───── Dataset records ─────
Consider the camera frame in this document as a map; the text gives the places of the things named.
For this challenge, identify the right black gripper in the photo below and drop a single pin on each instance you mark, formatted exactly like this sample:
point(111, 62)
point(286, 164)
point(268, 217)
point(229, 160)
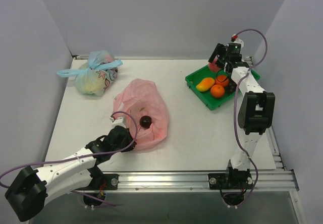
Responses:
point(220, 55)

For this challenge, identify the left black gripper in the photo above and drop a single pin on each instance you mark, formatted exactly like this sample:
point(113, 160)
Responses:
point(128, 139)

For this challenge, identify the pink peach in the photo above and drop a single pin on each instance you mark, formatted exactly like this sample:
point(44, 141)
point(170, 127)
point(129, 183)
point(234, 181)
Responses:
point(213, 66)

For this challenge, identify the orange tangerine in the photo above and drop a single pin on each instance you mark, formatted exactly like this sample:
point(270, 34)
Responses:
point(217, 91)
point(222, 80)

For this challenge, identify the dark red plum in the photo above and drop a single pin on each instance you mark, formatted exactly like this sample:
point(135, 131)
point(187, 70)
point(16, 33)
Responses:
point(145, 122)

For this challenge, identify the dark red grape bunch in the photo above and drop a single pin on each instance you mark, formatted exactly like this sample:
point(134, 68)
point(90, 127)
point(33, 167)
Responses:
point(231, 87)

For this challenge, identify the yellow orange mango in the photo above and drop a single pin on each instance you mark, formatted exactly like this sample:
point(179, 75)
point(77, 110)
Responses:
point(205, 84)

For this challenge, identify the pink plastic bag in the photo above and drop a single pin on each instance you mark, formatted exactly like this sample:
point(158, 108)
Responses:
point(142, 98)

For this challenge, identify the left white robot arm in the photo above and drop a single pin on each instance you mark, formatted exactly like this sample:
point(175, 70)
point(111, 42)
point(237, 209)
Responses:
point(32, 188)

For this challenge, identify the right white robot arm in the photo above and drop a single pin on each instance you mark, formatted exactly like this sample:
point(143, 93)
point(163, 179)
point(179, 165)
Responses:
point(251, 118)

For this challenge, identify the blue tied plastic bag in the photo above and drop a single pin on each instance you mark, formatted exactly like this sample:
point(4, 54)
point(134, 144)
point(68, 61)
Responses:
point(96, 75)

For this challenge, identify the green plastic tray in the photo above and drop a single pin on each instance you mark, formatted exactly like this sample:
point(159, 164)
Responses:
point(245, 79)

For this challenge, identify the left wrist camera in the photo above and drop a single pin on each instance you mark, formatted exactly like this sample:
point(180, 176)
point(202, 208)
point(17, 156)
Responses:
point(118, 121)

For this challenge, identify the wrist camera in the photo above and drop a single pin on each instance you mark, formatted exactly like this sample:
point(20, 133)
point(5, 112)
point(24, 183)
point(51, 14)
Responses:
point(118, 121)
point(236, 39)

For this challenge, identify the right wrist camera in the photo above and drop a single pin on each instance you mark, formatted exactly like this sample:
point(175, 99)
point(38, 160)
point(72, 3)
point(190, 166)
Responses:
point(236, 39)

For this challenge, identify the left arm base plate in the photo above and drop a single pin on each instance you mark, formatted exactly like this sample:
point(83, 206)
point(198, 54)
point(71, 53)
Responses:
point(105, 182)

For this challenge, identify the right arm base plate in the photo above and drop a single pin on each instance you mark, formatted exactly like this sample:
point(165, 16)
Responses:
point(223, 181)

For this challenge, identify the aluminium front rail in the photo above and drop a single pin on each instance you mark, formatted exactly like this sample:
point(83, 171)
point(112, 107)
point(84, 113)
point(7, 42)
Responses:
point(163, 182)
─────
- **Task item**
Nothing but the line with "point(198, 54)" and the lines after it, through the end of the material, should appear in the output, word for word.

- **Output for this exercise**
point(198, 54)
point(71, 53)
Responses:
point(105, 182)

For this challenge, identify the right arm base plate in the photo above and drop a single pin on each instance you mark, formatted exactly like this sample:
point(165, 16)
Responses:
point(223, 181)

For this challenge, identify the aluminium front rail in the photo above and drop a single pin on each instance you mark, formatted exactly like this sample:
point(83, 171)
point(112, 107)
point(84, 113)
point(7, 42)
Responses:
point(163, 182)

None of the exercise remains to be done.